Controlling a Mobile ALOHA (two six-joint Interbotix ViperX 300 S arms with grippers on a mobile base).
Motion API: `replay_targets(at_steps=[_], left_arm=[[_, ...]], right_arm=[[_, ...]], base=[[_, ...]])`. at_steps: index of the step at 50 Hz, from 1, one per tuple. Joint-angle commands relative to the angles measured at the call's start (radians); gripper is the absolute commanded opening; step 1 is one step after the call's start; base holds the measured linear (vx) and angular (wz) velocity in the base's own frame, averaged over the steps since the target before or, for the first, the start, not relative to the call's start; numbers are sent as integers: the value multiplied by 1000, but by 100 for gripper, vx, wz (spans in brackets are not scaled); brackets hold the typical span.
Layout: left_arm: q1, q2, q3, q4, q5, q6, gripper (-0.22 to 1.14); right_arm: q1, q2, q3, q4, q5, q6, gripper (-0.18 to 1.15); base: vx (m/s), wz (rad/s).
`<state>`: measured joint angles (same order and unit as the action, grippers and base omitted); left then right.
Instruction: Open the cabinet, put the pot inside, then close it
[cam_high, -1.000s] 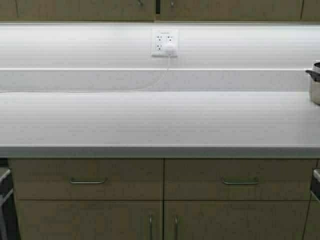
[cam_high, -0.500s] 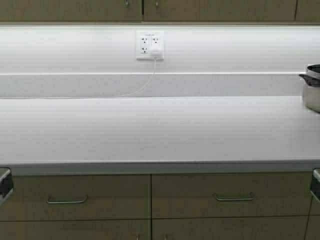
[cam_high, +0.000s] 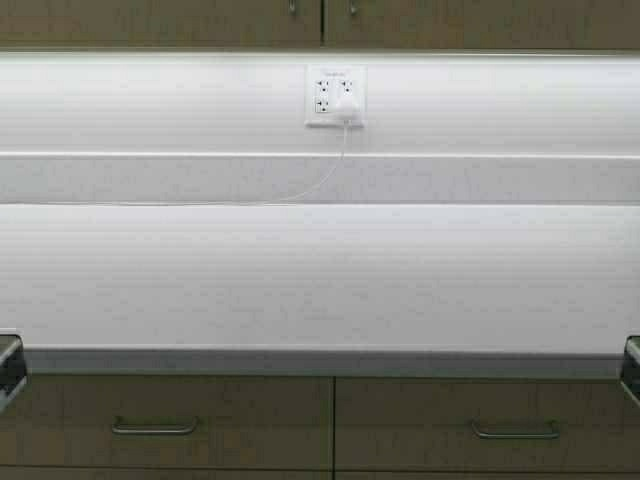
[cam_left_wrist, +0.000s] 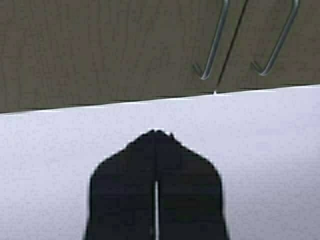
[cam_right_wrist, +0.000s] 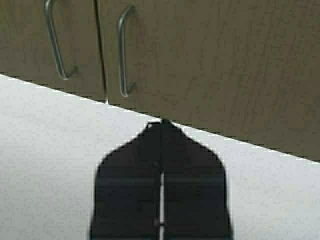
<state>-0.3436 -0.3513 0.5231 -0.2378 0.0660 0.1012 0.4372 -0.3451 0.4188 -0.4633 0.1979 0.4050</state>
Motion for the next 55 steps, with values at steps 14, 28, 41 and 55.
replay_targets(at_steps=[14, 28, 41, 55], left_arm=[[-2, 14, -17, -2, -8, -3, 4], [-2, 29, -12, -2, -8, -6, 4], [-2, 29, -8, 0, -8, -6, 4], [-2, 29, -6, -2, -8, -5, 4]], right_arm=[[-5, -135, 114, -2, 6, -9, 6], [-5, -137, 118, -2, 8, -9, 6], [-5, -137, 130, -2, 8, -11, 6], [-5, -137, 135, -2, 8, -9, 6]], base=[[6, 5], [1, 0], [-1, -1], [0, 0]])
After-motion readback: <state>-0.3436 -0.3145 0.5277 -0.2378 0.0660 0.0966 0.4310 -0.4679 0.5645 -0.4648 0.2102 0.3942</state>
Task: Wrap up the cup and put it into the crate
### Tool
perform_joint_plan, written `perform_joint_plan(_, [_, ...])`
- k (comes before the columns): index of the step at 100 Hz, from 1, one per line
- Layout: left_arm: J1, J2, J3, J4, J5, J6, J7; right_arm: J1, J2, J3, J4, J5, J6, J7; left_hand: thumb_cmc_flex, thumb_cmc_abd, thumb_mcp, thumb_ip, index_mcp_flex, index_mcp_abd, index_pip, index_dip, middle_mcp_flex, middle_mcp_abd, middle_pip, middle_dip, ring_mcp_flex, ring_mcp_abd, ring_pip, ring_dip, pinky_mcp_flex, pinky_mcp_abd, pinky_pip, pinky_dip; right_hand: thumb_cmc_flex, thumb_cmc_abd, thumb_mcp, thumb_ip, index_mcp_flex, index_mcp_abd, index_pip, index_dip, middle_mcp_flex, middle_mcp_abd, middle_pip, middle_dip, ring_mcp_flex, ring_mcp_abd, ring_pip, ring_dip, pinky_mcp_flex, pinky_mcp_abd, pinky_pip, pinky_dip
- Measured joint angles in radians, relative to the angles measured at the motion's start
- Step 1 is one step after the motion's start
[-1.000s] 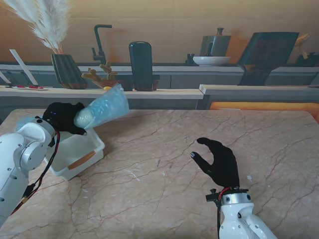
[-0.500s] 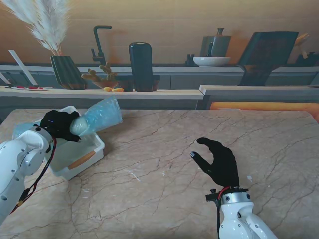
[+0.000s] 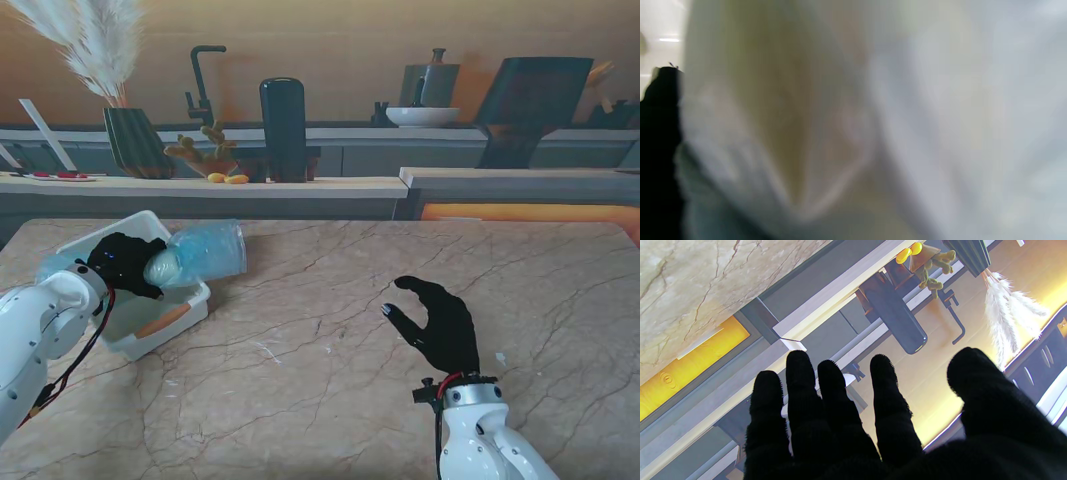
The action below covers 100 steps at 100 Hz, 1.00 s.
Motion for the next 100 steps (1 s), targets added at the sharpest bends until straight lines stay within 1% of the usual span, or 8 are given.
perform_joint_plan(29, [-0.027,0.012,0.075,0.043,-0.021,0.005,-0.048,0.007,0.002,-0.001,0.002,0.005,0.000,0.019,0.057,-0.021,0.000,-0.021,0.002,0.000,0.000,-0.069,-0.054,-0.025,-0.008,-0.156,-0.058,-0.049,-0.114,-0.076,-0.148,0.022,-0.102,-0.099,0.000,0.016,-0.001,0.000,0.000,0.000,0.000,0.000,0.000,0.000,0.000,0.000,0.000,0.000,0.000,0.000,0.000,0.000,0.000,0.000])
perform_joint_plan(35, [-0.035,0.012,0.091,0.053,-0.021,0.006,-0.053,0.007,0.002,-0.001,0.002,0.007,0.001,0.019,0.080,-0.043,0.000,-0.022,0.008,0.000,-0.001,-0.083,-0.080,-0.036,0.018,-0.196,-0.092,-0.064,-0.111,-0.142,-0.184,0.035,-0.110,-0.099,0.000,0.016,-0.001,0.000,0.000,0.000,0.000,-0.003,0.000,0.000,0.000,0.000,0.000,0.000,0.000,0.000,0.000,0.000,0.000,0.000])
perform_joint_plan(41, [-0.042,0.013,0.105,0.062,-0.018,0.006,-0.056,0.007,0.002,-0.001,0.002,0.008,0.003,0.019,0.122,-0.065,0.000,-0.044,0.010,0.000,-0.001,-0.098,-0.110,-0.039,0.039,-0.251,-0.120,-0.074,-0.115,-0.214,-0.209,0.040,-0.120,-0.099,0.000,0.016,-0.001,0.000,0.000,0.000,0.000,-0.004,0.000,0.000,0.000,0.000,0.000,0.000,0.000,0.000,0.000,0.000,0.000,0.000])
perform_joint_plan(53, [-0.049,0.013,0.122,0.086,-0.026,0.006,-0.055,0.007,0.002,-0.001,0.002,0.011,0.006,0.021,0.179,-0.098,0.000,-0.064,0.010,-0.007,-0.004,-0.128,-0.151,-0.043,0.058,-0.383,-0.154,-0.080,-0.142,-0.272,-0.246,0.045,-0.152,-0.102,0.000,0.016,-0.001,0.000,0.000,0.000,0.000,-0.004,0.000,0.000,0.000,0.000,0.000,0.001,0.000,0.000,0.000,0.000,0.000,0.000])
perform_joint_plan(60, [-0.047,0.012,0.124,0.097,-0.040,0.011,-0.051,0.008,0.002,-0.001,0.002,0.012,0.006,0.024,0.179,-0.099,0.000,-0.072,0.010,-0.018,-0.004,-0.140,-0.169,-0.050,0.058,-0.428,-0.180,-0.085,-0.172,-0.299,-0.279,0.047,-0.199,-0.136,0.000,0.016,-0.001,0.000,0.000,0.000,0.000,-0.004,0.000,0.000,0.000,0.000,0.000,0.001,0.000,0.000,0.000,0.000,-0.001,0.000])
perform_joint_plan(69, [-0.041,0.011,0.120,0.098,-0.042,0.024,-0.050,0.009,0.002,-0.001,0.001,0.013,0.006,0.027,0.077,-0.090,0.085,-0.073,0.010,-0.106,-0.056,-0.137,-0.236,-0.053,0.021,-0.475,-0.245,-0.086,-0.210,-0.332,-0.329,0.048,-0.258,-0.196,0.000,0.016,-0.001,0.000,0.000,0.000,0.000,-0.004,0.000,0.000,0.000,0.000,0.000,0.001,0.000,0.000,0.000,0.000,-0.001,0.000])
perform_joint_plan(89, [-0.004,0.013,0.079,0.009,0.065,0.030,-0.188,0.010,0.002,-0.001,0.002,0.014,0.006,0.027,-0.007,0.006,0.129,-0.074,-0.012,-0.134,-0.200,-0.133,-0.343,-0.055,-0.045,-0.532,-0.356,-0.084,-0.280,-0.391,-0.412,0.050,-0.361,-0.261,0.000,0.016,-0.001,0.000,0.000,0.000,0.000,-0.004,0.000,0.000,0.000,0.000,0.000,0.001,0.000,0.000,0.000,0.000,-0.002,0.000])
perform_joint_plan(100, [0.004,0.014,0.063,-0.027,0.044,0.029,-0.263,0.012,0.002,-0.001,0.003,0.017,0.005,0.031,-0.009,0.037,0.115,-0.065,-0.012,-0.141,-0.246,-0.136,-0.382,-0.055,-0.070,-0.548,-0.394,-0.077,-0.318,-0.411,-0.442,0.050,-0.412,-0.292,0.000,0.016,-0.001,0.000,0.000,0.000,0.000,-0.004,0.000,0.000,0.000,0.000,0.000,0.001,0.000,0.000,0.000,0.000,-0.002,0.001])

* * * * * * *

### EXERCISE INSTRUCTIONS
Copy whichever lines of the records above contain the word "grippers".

### WRITTEN ANSWER
Controlling a Mobile ALOHA (two six-joint Interbotix ViperX 300 S arms with grippers on a mobile base).
`<state>`: measured joint angles (same order and unit as the action, grippers and base omitted); left then right.

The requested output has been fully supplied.